**Your assignment**
Look below for the lines from the one with "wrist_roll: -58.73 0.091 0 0" to the one with "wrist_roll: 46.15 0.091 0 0", and copy exactly those lines, both ends included.

(Items listed in a dataset)
══════
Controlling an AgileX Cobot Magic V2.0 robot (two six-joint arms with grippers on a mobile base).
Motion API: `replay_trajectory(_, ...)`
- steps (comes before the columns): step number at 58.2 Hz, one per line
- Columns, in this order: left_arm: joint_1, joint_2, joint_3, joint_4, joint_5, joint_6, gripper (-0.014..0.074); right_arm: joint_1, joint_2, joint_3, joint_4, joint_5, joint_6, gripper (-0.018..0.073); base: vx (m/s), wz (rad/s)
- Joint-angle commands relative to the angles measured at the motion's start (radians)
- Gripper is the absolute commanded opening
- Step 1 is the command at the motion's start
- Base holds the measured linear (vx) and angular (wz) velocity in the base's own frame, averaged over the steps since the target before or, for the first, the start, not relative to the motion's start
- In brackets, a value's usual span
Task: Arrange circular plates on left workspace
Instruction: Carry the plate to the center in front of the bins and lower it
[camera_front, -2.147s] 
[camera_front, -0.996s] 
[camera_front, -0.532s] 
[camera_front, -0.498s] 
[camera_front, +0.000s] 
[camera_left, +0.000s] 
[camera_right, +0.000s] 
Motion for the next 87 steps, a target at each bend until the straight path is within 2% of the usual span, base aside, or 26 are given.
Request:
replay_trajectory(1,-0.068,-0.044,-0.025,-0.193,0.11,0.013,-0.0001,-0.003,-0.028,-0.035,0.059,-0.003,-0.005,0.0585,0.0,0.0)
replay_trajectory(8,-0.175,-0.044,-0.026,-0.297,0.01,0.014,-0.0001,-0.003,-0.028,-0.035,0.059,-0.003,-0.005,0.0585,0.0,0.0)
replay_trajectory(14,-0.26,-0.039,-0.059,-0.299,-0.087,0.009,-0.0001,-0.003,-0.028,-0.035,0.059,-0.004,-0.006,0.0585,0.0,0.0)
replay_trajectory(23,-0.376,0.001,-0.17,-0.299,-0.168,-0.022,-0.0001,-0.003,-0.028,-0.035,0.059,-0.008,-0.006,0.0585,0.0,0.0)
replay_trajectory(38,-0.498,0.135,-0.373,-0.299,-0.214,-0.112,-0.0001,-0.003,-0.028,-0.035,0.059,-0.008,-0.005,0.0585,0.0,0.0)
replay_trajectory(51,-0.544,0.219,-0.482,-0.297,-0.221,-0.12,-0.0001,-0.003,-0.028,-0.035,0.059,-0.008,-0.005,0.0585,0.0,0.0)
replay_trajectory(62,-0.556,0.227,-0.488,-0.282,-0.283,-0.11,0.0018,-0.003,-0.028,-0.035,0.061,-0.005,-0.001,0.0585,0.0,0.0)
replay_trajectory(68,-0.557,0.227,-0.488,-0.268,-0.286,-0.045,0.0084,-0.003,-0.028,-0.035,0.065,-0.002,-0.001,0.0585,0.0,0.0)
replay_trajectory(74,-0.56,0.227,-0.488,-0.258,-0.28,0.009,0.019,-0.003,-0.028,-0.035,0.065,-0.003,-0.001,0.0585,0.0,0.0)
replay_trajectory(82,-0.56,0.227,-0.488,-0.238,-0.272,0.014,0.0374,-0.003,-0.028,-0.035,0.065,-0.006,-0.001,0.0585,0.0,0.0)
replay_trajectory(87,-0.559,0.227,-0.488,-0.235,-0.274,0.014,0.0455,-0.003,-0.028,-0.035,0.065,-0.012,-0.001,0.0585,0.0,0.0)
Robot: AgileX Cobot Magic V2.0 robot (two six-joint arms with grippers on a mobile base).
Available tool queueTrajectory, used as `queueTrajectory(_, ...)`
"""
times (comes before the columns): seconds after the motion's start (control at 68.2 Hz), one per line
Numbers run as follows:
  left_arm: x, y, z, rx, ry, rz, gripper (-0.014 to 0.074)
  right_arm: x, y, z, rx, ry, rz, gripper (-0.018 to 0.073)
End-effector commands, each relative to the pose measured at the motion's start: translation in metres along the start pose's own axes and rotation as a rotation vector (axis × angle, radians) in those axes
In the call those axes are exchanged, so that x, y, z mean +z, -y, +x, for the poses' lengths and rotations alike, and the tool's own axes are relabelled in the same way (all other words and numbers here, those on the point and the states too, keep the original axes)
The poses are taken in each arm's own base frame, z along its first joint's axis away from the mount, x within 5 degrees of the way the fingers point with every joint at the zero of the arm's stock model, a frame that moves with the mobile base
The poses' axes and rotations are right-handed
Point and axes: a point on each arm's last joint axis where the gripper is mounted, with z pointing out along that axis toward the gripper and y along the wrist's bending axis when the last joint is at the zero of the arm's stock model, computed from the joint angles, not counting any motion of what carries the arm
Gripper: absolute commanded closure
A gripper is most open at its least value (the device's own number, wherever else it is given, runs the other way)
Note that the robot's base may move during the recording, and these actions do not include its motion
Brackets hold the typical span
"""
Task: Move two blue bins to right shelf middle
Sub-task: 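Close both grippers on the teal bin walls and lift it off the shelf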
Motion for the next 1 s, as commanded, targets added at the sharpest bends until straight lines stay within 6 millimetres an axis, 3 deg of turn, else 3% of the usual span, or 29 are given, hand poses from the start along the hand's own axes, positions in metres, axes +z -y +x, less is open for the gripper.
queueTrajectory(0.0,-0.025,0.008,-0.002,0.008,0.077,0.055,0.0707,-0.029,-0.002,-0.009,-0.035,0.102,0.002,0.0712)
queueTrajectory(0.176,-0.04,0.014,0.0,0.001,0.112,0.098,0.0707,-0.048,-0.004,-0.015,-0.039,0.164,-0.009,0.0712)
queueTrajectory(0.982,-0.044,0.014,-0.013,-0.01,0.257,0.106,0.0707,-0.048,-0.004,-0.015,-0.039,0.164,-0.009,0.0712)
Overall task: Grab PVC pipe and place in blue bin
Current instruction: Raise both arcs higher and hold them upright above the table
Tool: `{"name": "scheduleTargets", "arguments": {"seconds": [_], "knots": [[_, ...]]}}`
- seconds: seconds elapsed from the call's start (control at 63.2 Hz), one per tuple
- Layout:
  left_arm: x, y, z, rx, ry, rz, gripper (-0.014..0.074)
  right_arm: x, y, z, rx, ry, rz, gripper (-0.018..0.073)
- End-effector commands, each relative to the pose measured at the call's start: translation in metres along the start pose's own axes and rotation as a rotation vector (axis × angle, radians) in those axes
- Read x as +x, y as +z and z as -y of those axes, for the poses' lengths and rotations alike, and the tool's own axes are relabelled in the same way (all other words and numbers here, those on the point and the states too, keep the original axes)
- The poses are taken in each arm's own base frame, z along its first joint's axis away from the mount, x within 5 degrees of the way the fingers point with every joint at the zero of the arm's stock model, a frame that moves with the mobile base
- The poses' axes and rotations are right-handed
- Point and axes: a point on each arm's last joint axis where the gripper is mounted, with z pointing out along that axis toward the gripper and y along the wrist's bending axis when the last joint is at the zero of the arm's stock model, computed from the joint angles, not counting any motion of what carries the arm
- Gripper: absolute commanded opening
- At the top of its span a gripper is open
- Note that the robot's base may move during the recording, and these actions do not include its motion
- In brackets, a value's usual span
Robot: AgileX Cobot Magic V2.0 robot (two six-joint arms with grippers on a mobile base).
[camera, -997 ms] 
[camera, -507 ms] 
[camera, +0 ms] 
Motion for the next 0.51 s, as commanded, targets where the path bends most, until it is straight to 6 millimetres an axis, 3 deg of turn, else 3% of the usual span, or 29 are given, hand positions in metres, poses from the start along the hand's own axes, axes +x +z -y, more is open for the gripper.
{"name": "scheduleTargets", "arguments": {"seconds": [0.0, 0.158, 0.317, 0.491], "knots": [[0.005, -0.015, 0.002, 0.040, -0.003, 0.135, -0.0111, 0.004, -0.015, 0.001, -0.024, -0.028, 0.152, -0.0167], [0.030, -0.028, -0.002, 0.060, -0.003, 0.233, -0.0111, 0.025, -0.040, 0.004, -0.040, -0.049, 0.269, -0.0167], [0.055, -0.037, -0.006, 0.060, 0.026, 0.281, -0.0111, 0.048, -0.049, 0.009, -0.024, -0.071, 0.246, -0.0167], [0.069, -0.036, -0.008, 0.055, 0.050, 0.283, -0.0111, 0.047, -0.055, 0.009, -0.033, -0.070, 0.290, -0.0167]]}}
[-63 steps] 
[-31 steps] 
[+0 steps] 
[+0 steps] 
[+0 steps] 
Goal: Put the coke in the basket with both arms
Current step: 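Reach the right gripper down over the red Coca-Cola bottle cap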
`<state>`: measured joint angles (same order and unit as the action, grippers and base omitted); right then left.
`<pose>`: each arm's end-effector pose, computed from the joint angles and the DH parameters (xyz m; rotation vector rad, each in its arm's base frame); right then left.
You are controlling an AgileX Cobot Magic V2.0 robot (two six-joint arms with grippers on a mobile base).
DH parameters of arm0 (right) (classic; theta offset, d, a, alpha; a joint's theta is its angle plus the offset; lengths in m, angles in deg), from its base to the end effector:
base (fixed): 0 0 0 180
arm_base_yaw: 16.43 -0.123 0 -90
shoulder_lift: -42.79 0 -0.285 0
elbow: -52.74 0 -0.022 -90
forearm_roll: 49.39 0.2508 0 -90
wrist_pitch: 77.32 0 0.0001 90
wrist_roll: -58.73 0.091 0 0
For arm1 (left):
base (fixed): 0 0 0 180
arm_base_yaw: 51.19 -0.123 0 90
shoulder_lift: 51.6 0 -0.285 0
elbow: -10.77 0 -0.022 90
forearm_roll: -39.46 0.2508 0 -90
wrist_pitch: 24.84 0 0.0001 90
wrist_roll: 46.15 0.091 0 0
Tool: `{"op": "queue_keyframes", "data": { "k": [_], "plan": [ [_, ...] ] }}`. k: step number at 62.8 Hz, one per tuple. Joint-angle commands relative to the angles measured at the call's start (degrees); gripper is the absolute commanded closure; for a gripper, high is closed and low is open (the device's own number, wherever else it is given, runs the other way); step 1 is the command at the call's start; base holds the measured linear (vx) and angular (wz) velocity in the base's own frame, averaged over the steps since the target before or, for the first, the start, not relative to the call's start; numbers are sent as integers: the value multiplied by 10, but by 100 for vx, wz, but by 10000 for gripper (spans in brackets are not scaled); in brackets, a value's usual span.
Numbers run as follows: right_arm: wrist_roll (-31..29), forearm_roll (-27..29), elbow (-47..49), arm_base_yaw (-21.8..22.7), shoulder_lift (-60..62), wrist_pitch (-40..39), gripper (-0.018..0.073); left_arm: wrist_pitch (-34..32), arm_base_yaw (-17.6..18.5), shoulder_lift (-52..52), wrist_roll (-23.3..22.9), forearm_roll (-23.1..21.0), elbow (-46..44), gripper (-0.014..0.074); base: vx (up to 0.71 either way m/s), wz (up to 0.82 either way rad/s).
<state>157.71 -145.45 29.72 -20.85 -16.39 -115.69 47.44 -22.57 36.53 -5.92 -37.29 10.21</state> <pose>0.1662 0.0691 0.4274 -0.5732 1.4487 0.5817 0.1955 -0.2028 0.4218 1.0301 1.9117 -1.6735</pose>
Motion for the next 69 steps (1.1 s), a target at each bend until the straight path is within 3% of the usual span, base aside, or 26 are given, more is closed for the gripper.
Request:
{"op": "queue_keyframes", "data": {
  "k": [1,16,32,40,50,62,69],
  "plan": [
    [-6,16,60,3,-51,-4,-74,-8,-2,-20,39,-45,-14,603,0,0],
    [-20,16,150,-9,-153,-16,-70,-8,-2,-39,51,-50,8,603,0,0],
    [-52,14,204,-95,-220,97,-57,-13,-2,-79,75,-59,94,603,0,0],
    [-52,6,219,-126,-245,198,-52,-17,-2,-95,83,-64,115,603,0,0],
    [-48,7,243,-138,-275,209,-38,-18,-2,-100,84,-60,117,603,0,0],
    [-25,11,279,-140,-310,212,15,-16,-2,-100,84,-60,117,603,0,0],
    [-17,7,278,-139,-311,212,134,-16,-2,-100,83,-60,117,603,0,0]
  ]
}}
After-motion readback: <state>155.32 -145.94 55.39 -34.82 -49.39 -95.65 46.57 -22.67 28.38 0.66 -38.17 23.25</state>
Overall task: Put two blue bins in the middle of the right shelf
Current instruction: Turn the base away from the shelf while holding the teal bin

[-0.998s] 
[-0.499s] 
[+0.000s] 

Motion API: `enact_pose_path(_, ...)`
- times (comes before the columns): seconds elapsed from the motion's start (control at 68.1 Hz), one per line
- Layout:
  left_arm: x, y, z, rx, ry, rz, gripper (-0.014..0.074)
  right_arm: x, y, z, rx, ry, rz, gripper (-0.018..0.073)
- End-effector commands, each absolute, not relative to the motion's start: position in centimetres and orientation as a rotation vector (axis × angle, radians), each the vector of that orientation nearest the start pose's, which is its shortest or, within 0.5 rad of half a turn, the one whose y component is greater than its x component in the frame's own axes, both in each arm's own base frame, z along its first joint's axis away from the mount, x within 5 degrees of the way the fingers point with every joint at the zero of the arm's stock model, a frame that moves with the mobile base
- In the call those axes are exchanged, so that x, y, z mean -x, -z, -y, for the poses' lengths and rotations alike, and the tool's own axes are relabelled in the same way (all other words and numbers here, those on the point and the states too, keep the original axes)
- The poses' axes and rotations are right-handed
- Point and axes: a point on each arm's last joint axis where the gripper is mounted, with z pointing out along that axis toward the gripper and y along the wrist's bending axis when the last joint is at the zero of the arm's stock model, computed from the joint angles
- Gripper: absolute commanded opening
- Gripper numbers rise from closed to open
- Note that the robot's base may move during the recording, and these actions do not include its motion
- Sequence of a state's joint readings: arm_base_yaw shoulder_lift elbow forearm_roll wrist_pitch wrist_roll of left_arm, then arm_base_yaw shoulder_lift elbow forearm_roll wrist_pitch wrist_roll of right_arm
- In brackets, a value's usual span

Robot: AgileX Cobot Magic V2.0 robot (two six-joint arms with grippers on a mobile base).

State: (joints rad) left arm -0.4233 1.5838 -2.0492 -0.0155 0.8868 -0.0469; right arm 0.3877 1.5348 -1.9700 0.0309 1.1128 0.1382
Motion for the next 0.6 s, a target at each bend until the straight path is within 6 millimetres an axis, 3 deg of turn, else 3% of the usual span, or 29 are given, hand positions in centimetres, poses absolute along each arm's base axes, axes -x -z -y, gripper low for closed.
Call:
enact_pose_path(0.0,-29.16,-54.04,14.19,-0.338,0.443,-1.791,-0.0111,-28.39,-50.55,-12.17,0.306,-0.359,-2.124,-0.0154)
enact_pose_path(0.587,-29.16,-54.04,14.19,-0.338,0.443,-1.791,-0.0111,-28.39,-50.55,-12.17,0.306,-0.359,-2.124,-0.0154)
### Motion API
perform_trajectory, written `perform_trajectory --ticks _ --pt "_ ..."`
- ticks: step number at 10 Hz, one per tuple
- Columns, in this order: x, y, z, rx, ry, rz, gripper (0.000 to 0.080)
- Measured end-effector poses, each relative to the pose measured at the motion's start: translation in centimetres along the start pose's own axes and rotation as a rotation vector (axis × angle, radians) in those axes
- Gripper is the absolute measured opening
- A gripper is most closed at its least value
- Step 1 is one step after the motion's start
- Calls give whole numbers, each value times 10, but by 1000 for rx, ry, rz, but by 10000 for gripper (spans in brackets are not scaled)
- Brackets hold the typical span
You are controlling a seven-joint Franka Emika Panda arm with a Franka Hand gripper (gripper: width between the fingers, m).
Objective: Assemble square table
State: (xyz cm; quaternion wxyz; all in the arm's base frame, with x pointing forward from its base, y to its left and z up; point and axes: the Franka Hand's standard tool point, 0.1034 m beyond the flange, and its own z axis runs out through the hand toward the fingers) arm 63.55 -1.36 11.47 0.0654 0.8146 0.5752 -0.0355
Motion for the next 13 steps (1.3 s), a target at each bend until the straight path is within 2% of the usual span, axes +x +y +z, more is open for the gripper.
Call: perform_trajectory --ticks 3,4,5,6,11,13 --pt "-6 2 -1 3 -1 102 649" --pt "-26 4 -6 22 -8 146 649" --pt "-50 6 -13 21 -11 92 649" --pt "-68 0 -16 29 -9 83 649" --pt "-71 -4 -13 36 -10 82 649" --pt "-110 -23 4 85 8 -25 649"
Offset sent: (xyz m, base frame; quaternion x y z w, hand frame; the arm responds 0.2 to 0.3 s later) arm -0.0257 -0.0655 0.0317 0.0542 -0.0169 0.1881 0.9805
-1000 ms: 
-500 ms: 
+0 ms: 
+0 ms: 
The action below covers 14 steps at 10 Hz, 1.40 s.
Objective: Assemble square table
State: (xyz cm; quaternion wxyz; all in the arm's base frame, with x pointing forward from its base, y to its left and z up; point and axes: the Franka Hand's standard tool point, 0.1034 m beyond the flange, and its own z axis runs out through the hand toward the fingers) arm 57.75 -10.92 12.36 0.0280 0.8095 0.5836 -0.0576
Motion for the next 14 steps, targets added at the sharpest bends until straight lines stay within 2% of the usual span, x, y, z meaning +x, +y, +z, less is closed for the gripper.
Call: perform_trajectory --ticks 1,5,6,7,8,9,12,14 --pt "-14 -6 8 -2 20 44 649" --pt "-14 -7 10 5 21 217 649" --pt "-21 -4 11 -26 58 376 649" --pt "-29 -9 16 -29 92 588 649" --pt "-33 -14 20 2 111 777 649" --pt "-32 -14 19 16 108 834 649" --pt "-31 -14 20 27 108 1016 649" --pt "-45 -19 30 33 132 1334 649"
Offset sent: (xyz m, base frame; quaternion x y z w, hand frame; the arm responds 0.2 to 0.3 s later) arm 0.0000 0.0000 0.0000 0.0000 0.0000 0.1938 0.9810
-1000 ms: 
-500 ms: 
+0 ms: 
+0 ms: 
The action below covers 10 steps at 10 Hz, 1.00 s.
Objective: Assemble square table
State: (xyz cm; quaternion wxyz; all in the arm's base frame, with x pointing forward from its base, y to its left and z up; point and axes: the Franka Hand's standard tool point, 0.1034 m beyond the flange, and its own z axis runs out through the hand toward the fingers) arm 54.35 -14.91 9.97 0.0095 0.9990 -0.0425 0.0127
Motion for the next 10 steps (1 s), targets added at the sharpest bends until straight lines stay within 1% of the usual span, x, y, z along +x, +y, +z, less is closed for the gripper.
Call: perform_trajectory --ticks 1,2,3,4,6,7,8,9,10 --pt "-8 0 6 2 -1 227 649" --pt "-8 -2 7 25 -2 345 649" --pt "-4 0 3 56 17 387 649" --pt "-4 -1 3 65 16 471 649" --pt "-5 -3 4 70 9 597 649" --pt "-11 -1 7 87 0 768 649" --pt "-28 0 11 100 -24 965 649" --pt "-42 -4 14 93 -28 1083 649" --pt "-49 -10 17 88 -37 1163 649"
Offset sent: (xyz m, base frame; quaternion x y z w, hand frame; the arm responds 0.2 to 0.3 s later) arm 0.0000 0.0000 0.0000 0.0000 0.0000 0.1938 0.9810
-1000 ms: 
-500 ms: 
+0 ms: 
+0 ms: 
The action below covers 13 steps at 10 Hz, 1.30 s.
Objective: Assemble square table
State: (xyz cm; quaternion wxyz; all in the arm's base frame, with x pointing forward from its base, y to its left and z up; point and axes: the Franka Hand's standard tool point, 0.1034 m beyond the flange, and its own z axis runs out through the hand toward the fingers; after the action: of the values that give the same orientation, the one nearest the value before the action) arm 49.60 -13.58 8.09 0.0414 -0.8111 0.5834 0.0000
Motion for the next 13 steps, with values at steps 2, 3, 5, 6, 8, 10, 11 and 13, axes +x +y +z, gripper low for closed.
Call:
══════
**Solution**
wrist_roll: -58.73 0.091 0 0
For arm1 (left):
base (fixed): 0 0 0 180
arm_base_yaw: 51.19 -0.123 0 90
shoulder_lift: 51.6 0 -0.285 0
elbow: -10.77 0 -0.022 90
forearm_roll: -39.46 0.2508 0 -90
wrist_pitch: 24.84 0 0.0001 90
wrist_roll: 46.15 0.091 0 0

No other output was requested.